Tag: Zee Bangla Sonar

  • Zee hits a high note with 18.2 percent share and 855m viewers tuned in

    Zee hits a high note with 18.2 percent share and 855m viewers tuned in

    MUMBAI: Zee has struck gold on the small screen and the numbers prove it. The content powerhouse has hit a four-year high in the linear TV landscape, clocking an 18.2 per cent market share and reaching 855 million viewers across 99 per cent of Indian TV households. From metros to remote hamlets, the network has entrenched itself as a fixture in family living rooms.

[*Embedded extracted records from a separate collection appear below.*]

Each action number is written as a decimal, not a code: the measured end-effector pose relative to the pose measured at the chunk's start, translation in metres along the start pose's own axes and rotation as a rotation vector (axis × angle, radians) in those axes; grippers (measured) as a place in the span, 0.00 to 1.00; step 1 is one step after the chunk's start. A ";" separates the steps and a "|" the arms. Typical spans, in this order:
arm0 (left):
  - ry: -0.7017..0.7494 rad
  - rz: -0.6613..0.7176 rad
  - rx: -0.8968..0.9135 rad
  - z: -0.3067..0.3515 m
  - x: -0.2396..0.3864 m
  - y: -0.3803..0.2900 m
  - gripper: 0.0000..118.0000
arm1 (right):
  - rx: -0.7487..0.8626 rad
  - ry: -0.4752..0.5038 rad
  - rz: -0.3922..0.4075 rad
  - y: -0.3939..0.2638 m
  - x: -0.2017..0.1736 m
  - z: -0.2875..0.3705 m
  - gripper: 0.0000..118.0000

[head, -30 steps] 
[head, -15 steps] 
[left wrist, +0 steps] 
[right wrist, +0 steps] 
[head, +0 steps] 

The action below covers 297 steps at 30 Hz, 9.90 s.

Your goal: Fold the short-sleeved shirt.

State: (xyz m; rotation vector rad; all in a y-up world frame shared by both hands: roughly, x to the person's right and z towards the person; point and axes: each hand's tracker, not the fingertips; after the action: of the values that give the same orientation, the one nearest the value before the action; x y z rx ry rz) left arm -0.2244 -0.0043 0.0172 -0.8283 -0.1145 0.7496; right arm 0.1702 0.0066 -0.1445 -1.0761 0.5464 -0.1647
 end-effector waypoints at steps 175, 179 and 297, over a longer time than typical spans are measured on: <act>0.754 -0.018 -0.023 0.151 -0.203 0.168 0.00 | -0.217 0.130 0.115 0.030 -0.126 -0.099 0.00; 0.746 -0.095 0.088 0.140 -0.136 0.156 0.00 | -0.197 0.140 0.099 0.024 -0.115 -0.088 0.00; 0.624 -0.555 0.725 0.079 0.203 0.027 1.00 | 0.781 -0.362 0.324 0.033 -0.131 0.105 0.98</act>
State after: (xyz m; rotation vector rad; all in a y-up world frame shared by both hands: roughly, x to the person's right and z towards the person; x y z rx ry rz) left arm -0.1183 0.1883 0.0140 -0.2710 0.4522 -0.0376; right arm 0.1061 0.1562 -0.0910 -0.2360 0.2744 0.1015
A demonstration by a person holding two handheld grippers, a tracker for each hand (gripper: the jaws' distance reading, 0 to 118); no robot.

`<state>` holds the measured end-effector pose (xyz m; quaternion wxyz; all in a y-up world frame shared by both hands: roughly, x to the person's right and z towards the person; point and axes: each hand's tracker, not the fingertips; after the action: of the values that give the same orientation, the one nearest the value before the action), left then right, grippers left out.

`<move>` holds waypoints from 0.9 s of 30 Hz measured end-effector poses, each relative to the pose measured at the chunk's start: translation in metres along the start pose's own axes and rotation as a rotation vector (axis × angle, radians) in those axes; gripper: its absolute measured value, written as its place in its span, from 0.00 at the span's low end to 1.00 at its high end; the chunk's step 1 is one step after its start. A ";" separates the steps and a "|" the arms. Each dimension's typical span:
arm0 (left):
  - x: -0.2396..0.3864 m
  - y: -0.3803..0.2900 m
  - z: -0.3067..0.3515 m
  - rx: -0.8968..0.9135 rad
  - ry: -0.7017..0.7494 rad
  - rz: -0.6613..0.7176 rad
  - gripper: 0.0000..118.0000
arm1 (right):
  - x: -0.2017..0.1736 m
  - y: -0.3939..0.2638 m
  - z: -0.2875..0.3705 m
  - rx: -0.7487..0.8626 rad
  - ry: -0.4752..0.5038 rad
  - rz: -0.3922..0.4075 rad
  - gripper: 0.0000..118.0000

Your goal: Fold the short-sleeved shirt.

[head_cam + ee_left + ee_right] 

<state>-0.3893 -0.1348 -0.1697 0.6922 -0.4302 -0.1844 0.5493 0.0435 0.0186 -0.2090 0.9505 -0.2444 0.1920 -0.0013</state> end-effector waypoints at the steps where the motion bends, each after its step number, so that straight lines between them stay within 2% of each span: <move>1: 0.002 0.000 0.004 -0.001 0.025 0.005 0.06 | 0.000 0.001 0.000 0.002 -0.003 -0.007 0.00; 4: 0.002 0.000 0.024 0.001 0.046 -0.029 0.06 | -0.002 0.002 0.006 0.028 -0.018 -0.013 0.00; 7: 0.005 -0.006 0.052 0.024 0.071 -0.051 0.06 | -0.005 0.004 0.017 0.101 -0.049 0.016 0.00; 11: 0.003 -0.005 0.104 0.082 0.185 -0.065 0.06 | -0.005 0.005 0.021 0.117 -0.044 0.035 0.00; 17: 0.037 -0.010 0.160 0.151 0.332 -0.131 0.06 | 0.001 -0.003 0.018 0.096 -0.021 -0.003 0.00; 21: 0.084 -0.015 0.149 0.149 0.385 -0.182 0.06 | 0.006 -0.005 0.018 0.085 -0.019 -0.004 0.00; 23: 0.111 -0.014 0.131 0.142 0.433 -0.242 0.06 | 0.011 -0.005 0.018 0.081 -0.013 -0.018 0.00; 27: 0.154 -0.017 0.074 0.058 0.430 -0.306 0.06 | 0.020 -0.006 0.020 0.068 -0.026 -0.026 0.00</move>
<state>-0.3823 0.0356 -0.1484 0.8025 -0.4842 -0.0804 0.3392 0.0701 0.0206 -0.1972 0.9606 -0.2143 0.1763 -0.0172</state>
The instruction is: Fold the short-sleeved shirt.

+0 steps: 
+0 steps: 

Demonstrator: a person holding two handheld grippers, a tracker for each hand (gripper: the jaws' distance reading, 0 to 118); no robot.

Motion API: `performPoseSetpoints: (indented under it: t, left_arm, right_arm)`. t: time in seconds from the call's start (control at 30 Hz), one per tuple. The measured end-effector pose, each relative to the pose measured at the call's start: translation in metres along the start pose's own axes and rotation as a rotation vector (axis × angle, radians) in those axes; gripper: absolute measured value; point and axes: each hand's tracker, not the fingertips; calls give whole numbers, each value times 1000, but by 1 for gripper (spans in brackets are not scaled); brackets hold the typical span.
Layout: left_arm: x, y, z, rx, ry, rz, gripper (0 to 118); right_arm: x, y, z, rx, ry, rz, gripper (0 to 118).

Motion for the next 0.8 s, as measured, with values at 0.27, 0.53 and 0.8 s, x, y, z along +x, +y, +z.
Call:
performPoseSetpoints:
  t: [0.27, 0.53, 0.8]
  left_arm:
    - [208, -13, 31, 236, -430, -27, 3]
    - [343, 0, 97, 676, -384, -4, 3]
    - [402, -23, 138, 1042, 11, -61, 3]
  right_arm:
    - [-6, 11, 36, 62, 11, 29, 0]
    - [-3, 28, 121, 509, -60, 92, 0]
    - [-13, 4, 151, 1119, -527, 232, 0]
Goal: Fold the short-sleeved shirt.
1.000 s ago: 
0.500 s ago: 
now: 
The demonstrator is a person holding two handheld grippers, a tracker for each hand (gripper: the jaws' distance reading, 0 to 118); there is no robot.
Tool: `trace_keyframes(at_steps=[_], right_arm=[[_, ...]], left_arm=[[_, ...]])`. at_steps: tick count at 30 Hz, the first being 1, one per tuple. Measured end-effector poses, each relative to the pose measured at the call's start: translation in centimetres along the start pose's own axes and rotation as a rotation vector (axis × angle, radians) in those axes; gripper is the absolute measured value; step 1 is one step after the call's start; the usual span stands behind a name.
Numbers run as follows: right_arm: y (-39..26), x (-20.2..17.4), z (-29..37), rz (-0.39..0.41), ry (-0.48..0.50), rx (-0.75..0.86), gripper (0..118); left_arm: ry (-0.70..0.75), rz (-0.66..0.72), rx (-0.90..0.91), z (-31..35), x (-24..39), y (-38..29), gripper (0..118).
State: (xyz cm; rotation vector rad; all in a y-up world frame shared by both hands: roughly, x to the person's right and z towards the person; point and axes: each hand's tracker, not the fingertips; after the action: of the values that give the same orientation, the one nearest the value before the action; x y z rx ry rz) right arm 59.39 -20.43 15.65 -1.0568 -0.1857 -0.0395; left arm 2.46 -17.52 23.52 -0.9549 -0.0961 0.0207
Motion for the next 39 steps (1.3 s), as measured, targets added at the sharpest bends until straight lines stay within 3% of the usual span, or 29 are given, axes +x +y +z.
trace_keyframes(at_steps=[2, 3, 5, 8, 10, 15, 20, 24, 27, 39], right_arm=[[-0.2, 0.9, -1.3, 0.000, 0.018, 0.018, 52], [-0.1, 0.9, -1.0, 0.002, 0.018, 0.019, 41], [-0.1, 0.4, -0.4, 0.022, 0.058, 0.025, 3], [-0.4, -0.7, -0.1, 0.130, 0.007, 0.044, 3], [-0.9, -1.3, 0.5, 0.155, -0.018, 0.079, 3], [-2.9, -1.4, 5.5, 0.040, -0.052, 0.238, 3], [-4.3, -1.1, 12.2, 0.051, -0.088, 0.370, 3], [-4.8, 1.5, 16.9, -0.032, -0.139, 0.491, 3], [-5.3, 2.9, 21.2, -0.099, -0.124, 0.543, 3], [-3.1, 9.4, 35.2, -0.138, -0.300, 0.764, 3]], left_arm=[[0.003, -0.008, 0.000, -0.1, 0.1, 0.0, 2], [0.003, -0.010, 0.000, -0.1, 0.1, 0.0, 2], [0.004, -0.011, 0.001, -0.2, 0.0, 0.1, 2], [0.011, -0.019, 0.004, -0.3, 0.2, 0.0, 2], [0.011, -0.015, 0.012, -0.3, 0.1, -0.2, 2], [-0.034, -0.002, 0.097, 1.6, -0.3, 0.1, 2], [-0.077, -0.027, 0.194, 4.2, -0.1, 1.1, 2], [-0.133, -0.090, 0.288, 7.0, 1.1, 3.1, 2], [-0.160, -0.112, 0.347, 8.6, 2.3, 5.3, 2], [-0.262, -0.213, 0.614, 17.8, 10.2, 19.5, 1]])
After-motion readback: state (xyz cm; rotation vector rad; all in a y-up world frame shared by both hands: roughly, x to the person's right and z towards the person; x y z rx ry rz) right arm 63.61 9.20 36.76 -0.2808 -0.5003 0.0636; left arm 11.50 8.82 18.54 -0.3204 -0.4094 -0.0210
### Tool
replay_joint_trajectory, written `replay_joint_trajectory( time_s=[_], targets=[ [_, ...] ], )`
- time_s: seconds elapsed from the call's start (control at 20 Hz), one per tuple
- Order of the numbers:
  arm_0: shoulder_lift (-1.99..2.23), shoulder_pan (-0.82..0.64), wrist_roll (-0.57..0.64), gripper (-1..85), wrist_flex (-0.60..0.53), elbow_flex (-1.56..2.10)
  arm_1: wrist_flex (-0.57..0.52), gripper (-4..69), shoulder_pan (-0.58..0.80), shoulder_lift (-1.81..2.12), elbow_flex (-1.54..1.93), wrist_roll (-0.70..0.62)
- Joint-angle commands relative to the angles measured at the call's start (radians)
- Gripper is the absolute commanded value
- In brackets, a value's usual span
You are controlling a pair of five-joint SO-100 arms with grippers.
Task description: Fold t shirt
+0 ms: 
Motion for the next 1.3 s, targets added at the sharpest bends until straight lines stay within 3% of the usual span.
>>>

    The broadcaster’s strategy of weaving culturally rooted storytelling with mass-appeal blockbusters has paid off handsomely. Eight of its channels now reign supreme in their genres from Zee TV’s 15 per cent share in Hindi GECs (its best in three years) to Zee Cinema’s chart-topping premiere of Pushpa 2, the biggest Hindi film debut of FY26. Lifestyle too had its moment, with Zee Zest continuing a three-year winning streak.

    Regional dominance has been equally emphatic. Zee Kannada scored an all-time high 44 per cent share thanks to new launches like Karna, while Zee Tamil surged with Ayali and evergreen favourites like Karthigai Deepam. Zee Telugu notched a staggering 18.1 TVR with Sankranthiki Vasthunam, the biggest Telugu TV premiere in two years. Zee Sarthak maintained its Odia GEC crown for five consecutive years, Zee Talkies led Marathi movies with a 54 per cent category share, and Zee Bangla reclaimed leadership in West Bengal.

    “Eight of our channels leading the pack shows the power of stories crafted with cultural depth but tuned to modern appetites,” said Zee chief content officer Raghavendra Hunsur. Zee EVP of network research and planning Rituparna Dasgupta added: “Reaching 855 million people and 99 per cent TV households isn’t just scale, it’s trust. An 18.2 per cent network share cements Zee as a family member in Indian homes.”

    With 50 domestic channels across 11 languages and two new launches, Zee Power (Kannada) and Zee Bangla Sonar, the broadcaster continues to fine-tune its role as both entertainer and cultural mirror, one that India, clearly, can’t switch off.